- [Assignment] Check each line of the records below for the word "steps" and give the number of lines that have it, with nothing added.

Data excerpts
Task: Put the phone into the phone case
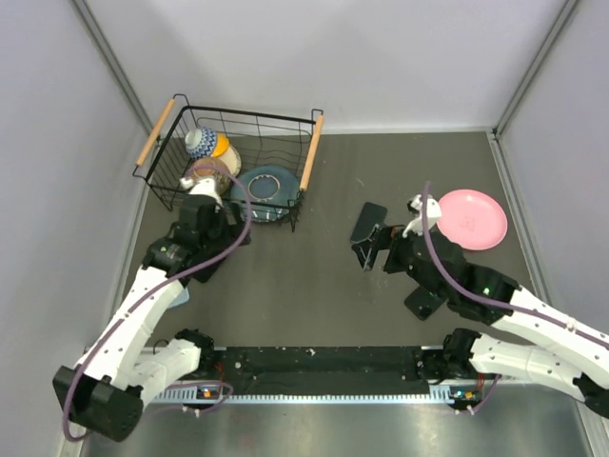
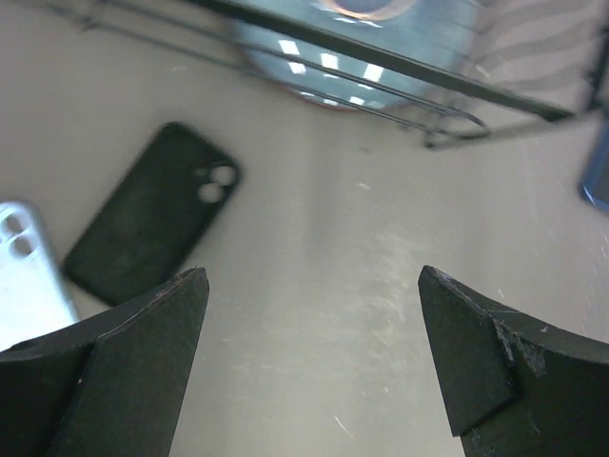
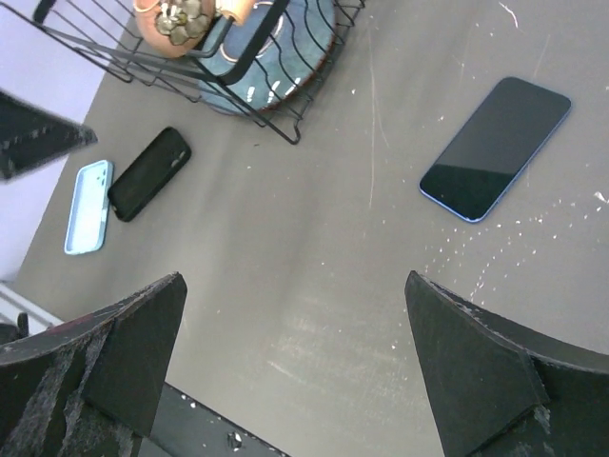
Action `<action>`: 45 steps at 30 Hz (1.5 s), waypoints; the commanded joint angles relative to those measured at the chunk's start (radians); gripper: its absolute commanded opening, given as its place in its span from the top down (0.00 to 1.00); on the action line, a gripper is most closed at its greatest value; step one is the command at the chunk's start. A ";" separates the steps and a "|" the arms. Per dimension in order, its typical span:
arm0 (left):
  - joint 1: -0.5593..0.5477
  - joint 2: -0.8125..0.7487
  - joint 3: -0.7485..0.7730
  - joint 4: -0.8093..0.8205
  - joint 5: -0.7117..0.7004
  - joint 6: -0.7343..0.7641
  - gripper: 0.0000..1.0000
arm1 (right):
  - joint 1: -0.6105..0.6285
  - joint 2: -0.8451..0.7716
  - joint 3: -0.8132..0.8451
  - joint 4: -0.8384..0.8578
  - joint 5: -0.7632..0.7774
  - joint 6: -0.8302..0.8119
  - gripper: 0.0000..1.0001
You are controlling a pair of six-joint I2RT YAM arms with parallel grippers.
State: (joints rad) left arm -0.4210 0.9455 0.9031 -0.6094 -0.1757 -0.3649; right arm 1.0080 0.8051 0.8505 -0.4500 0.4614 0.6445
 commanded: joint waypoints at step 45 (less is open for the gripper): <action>0.377 0.461 -0.219 0.102 0.303 -0.160 0.44 | 0.004 -0.472 -0.228 0.214 -0.072 -0.165 0.02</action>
State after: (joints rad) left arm -0.0097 1.4025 0.7238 -0.5018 0.1326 -0.5247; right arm 1.0080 0.3412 0.6338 -0.2363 0.3431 0.4236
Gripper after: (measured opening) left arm 0.589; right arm 0.983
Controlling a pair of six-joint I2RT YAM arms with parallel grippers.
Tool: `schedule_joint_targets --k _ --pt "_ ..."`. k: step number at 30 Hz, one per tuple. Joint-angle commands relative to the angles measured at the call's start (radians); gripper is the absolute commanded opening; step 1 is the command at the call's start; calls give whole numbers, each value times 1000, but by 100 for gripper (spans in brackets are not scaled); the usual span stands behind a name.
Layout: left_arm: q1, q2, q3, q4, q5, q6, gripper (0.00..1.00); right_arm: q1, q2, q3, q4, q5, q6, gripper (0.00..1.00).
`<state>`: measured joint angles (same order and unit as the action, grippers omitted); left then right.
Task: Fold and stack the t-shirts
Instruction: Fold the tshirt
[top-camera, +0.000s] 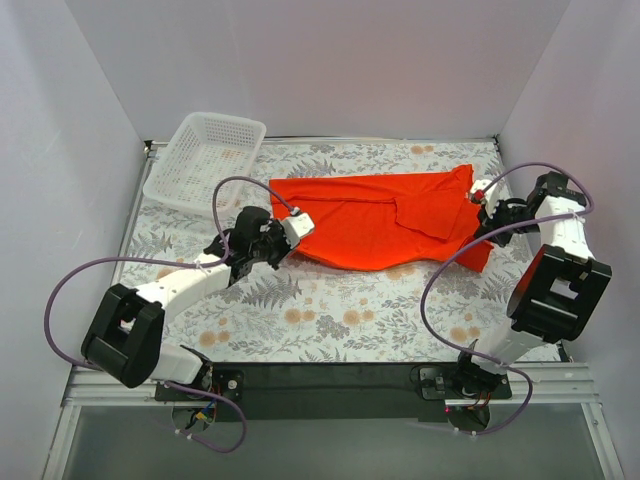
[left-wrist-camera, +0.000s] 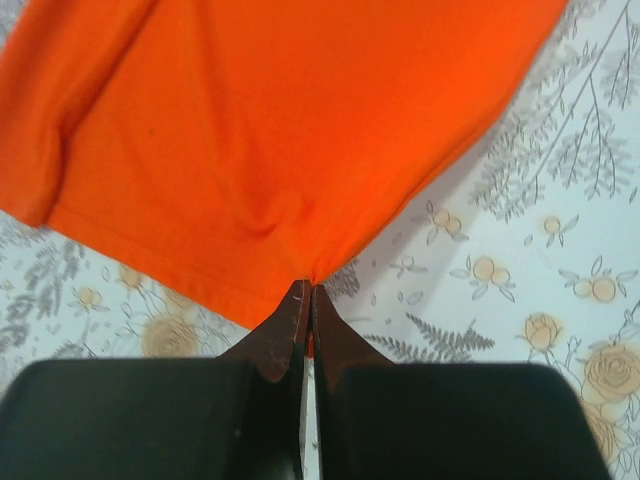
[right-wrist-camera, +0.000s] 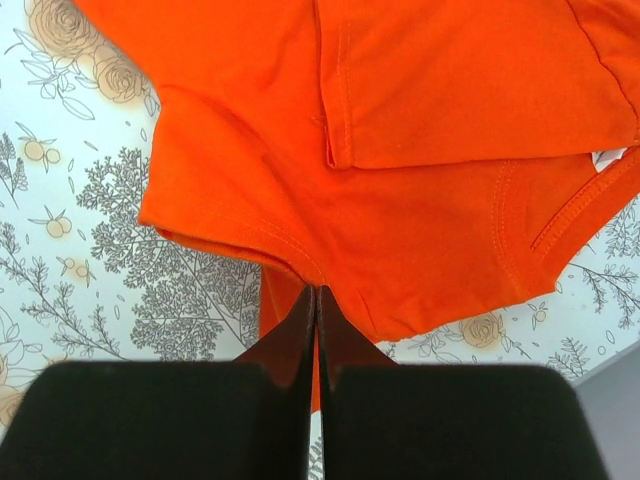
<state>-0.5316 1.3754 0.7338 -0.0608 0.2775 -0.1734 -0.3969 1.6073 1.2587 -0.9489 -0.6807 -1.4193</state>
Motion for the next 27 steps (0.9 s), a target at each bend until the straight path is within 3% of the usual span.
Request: schedule_joint_targets --k 1,12,20,27 --pt "25 19 90 4 92 -17 0 15 35 73 -28 -56 62 1" --pt "113 206 283 -5 108 -52 0 96 206 312 33 -20 224 1" --pt "136 368 404 7 -23 -86 0 184 328 467 87 40 309 1" --pt "137 415 435 7 -124 -69 0 243 401 539 120 69 350 1"
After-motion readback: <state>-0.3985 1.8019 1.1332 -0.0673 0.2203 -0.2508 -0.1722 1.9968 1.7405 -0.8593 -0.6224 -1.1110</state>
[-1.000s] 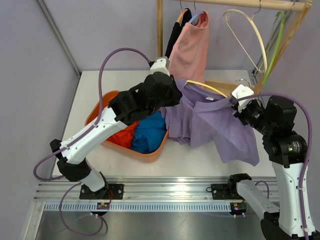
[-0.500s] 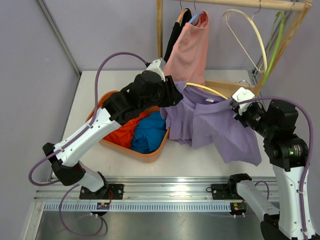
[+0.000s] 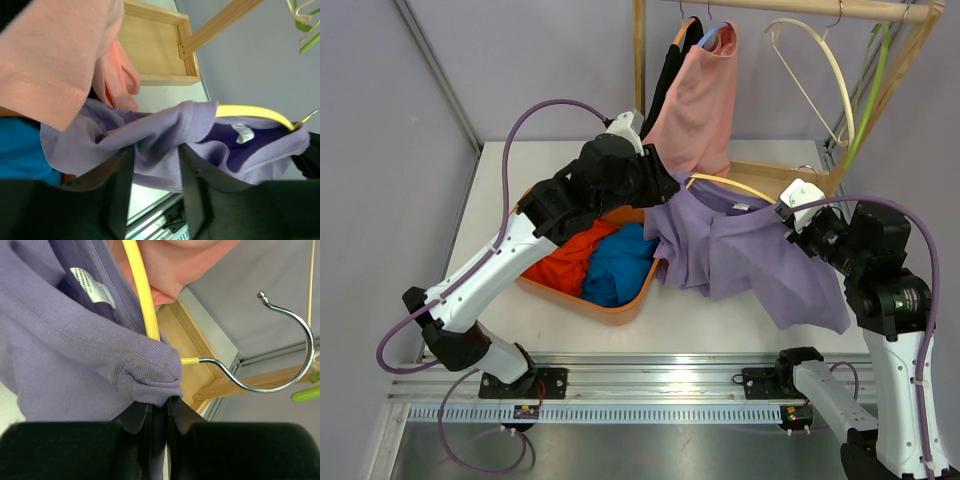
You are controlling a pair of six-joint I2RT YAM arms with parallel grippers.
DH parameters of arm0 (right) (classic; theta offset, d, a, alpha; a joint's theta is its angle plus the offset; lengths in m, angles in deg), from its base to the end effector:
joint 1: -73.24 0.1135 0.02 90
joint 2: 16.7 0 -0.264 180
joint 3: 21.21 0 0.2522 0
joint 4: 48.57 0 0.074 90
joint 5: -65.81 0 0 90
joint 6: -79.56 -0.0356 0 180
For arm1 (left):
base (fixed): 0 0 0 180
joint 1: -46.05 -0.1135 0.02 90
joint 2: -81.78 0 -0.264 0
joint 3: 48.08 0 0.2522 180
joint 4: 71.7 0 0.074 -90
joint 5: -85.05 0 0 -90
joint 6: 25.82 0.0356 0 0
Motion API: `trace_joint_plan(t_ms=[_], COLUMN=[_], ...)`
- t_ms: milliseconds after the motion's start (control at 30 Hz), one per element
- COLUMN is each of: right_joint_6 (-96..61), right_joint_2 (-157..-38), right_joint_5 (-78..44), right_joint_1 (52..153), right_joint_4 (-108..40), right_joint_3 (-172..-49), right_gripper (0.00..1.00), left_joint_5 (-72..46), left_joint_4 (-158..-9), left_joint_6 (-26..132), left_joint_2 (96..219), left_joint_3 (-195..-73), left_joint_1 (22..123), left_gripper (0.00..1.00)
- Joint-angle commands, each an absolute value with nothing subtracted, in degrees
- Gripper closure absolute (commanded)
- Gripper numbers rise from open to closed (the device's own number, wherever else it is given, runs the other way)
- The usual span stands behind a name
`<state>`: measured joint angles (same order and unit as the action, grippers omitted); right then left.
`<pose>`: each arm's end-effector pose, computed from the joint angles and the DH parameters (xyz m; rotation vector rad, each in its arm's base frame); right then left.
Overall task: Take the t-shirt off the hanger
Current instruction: Remove the tshirt from the hanger
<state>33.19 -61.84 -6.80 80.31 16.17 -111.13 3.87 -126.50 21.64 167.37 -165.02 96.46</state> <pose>0.1121 0.0246 0.4414 -0.9945 1.6249 -0.1413 0.2051 -0.2395 0.4645 0.0378 2.0885 -0.8819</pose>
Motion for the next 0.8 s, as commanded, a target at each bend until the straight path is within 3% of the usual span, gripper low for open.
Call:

- [Reply to the task] 2